____ SOURCE DATA

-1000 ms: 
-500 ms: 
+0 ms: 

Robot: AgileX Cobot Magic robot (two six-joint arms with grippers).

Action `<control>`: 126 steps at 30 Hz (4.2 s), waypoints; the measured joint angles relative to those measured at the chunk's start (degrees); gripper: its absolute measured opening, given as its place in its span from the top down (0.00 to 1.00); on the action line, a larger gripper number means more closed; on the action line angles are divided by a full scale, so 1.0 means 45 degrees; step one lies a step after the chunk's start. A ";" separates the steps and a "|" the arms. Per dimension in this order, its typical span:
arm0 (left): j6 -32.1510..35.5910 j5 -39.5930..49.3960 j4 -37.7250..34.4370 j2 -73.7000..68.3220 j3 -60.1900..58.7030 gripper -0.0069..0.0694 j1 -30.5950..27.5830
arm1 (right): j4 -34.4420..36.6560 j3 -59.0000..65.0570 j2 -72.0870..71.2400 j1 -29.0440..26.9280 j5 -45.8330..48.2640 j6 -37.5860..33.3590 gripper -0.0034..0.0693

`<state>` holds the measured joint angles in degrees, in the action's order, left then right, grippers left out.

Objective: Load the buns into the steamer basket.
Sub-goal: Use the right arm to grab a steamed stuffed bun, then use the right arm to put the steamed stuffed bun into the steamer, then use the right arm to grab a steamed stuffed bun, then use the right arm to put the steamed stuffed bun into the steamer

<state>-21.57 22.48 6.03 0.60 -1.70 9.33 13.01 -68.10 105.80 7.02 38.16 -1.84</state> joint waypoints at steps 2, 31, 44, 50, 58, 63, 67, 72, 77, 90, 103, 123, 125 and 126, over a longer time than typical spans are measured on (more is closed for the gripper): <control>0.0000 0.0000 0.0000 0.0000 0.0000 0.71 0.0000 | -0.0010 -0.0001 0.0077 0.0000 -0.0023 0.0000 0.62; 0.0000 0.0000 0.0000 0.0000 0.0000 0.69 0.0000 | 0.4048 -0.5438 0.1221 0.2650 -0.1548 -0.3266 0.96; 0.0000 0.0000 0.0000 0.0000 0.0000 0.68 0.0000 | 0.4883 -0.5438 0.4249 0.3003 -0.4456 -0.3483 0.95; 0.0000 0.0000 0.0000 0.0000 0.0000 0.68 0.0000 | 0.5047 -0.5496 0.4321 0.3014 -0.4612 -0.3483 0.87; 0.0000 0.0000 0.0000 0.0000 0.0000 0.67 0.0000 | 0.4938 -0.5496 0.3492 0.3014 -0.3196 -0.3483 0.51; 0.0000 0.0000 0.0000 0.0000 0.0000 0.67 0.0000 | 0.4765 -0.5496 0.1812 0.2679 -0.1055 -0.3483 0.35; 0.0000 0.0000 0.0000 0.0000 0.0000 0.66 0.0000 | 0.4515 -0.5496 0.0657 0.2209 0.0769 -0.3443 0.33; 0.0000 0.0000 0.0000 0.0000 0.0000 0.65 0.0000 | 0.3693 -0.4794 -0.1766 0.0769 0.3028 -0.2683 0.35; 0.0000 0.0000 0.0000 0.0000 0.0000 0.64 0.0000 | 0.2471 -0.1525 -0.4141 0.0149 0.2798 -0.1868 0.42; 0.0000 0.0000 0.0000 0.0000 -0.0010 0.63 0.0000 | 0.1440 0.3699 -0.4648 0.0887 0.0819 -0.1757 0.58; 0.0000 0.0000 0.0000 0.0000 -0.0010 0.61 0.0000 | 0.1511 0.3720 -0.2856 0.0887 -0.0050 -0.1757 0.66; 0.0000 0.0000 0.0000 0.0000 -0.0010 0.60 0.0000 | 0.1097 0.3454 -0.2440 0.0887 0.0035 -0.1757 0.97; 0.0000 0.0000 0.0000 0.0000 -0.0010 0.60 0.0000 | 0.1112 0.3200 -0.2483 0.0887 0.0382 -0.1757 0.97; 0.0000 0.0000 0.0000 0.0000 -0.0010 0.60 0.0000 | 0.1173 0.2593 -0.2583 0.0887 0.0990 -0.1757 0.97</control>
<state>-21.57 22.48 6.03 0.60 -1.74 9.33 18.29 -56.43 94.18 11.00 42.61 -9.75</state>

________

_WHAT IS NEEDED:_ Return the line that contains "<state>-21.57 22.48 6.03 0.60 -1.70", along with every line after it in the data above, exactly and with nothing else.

_SOLUTION FOR THIS EXERCISE:_
<state>-21.57 22.48 6.03 0.60 -1.70 9.33 13.01 -68.10 105.80 7.02 38.16 -1.84</state> joint waypoints at steps 2, 31, 44, 50, 58, 63, 67, 72, 77, 90, 103, 123, 125 and 126, over a longer time than typical spans are measured on (more is closed for the gripper): <control>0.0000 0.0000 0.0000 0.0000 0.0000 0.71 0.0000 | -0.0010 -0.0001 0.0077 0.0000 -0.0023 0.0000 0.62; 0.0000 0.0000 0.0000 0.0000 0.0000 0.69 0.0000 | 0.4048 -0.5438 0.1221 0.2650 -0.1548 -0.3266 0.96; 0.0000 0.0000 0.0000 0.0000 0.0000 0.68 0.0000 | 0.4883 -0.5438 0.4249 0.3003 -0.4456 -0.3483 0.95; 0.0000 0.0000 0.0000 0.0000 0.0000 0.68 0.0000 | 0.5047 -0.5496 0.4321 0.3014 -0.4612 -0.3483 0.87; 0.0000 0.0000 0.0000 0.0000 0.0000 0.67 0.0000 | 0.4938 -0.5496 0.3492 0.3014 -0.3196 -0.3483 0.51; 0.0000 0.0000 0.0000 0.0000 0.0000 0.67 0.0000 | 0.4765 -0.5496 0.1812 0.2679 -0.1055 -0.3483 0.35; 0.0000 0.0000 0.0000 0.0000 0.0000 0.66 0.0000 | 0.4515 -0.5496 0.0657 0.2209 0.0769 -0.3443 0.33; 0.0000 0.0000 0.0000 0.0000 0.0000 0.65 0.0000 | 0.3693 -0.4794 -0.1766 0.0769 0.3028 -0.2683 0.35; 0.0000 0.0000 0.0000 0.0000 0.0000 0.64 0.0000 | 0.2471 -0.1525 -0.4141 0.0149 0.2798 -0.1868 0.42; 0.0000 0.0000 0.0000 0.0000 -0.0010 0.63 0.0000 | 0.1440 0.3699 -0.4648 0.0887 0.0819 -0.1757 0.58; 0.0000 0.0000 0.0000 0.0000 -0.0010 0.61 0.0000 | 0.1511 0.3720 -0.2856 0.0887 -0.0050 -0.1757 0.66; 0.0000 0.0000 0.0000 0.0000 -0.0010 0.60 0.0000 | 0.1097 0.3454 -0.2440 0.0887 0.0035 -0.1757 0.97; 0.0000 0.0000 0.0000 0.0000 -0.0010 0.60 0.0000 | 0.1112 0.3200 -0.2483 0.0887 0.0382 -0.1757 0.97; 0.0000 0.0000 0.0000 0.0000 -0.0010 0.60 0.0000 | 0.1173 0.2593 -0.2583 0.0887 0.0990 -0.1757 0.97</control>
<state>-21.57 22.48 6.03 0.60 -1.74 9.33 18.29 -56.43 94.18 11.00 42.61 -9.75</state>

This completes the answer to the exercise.